■ **Exercise directions**: Take every line from the listing below that includes "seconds" and copy it.

◇ ◇ ◇ ◇ ◇

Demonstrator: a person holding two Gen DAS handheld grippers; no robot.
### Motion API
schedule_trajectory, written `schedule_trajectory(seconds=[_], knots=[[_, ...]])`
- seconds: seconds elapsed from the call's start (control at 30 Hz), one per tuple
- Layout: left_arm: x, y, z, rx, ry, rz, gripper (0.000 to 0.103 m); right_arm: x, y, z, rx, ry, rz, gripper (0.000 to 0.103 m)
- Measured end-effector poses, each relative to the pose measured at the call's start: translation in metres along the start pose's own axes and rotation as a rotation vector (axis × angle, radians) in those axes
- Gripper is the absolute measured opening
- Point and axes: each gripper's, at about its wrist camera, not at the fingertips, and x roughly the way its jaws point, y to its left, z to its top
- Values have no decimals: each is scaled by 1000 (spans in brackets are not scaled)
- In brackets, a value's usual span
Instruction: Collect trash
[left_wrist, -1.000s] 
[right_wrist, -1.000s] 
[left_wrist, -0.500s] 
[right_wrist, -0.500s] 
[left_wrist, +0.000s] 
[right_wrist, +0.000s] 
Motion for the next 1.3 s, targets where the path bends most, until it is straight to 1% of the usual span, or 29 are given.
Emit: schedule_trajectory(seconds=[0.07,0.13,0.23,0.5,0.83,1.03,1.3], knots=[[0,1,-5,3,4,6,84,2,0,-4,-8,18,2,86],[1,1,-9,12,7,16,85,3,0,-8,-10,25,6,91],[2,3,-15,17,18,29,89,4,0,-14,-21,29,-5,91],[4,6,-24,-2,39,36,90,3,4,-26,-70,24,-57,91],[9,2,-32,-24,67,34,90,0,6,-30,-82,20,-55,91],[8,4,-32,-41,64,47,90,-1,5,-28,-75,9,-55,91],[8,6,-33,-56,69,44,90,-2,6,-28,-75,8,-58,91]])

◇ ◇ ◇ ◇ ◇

■ **Answer to this task**:
schedule_trajectory, written `schedule_trajectory(seconds=[_], knots=[[_, ...]])`
- seconds: seconds elapsed from the call's start (control at 30 Hz), one per tuple
Emit: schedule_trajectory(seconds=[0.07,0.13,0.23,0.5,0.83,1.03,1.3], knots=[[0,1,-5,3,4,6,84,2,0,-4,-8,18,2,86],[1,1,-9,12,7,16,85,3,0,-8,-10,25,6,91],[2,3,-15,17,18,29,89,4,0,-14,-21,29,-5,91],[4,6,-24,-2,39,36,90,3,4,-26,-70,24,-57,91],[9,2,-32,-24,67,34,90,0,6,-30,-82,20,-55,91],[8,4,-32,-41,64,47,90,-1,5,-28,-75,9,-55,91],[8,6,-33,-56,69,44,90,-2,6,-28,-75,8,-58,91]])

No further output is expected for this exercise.